Gik, startup spagnola che dal 2016 produce l’omonimo vino blu è stata multata dal Ministero dell’Agricoltura. Secondo le normative, il colore blu zaffiro non è considerato accettabile. Dopo uno stop di 2 mesi, Gik torna di nuovo a produrre.
Rosso rubino, giallo ambrato, rosa tenue: sono questi alcuni tra i colori più evidenti del vino. L’esame visivo è infatti fondamentale nel giudizio ed è ciò che inizialmente colpisce il degustatore. Per questo Gik, startup spagnola ha voluto essere unconventional, producendo un vino dal colore blu zaffiro.
Ottenuto da un blend di Rioja, Zaragoza, Leon, Castilla- La Mancha, assomiglia di più ad un cocktail 3.0 che ad un vino vero e proprio. Gradazione: 11, 5. Il colore dà l’idea di fluidità ed è ottenuto aggiungendo due pigmenti naturali: antocianine (presenti nella buccia dell’uva) e indaco.
Sebbene il colore potrebbe rendere diffidenti, al gusto il vino si presenta molto piacevole. Gik ha infatti dichiarato al New York Times di aver riscontrato successo, con una vendita di 120.000 bottiglie. I mercati di riferimento sono stati Giappone, Corea e Brasile, quindi al di fuori dell’UE, indubbiamente più tradizionalista per quanto riguarda il mondo del Wine.
Ad interrompere la spinta positiva di Gik è stato il Ministero dell’Agricoltura spagnolo. La startup è stata multata per aver violato le norme che regolano il settore enologico. Il blu non è considerato un colore accettabile.

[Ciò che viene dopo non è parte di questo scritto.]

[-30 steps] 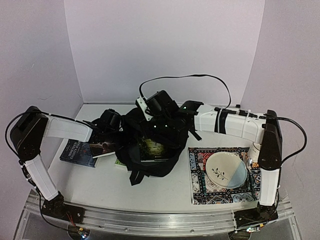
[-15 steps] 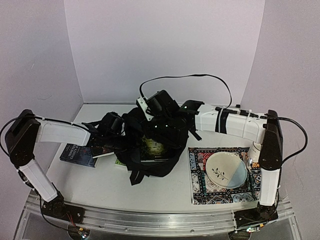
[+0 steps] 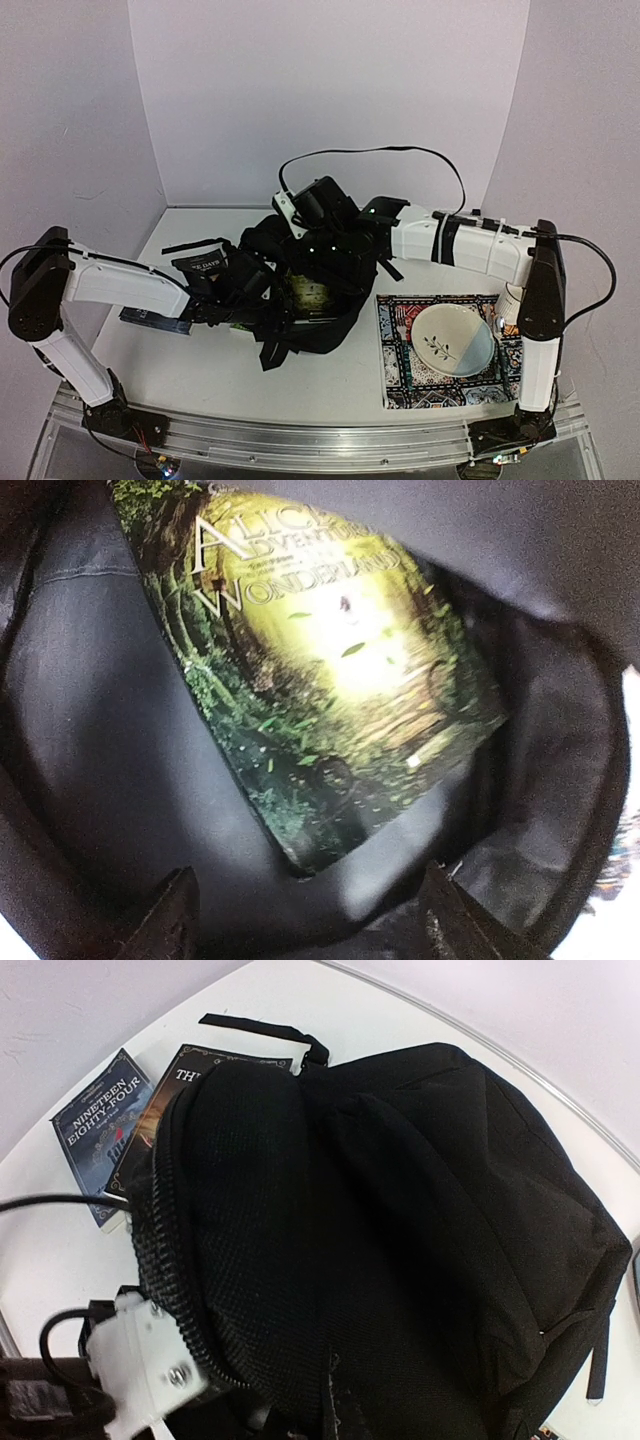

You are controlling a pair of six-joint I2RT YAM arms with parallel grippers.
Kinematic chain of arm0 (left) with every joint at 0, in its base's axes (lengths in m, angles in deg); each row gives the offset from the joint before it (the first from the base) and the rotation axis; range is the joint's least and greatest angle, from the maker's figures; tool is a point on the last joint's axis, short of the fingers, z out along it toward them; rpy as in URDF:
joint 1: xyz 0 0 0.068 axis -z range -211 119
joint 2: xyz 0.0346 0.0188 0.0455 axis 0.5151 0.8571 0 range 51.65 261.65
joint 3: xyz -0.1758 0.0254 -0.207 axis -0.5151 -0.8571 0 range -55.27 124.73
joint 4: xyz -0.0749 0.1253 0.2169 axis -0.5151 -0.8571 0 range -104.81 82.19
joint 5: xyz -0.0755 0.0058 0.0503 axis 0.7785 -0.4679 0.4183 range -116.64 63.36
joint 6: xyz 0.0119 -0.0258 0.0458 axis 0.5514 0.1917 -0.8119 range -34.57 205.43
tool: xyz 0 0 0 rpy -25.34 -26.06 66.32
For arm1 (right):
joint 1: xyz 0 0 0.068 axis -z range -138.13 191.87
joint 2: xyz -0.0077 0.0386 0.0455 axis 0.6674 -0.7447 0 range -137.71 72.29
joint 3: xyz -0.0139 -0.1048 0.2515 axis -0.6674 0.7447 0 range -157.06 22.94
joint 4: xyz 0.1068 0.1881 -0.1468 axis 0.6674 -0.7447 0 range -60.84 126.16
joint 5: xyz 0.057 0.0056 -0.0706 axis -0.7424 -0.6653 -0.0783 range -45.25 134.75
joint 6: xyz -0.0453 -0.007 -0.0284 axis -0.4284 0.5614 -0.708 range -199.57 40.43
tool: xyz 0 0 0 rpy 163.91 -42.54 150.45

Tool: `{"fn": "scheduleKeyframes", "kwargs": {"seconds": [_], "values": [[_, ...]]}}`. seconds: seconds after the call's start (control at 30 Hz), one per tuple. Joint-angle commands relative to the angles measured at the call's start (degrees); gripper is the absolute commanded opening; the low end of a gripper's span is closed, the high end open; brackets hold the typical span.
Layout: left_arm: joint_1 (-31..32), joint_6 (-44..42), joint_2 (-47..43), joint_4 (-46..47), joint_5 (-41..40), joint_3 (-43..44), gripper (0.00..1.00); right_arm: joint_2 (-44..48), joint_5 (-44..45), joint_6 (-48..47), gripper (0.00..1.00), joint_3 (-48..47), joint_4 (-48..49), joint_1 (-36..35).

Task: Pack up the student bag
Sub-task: Adjust the book in the largest pocket of the bag.

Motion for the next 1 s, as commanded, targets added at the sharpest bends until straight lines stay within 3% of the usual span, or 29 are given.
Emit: {"fn": "scheduleKeyframes", "kwargs": {"seconds": [0.0, 0.37, 0.53, 0.7, 0.97], "values": [[1.9, -5.1, 1.9, -2.2, -8.6, 1.6, 0.80, 1.7, -0.3, 0.1, 0.00, -3.2, 0.3, -0.3], [7.0, -11.0, 8.0, -4.7, -13.4, 3.7, 0.90, 1.4, -0.4, 0.1, 0.00, -3.9, 0.1, -0.3], [7.0, -8.7, 10.7, -8.9, -22.8, 7.0, 0.92, 1.2, -1.2, 0.2, 0.00, -4.3, -0.1, -0.3], [5.5, -4.0, 11.6, -12.0, -28.9, 10.9, 0.93, 1.9, -2.6, 0.1, 0.00, -3.9, -0.4, -0.3], [0.1, -1.6, 12.6, -11.6, -27.8, 15.4, 0.92, 3.4, -3.8, -0.2, 0.00, -2.9, -0.4, -0.3]]}}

Il direttore- generale della Federazione spagnola di vino ha esposto il suo parare al Times dicendo che, se da una parte è stata apprezzata l’iniziativa di GIK, dall’altra “bisogna rispettare le regole del gioco, e sono per tutti”. Taig Mac Carthy, uno dei co-fondatori di GIK, si è difeso dicendo che lo scopo era creare qualcosa di “più divertente” per le persone a cui non piace particolarmente il vino “normale”.
Gik, per niente abbattuta, ha ripreso la produzione dopo solo due mesi. Il nuovo vino è quasi identico, ma è composto per il 99% di vino e per l’1% di mosto d’uva, evitando così di essere “etichettato” come vino in senso stretto.
Il mercato e il consumatore non si dimostrano però ancora pronti ad accogliere un cambiamento così forte. Vino del resto è sinonimo di tradizione, cultura e terroir; stravolgere la sua natura a favore dell’innovazione è un’impresa davvero ardua.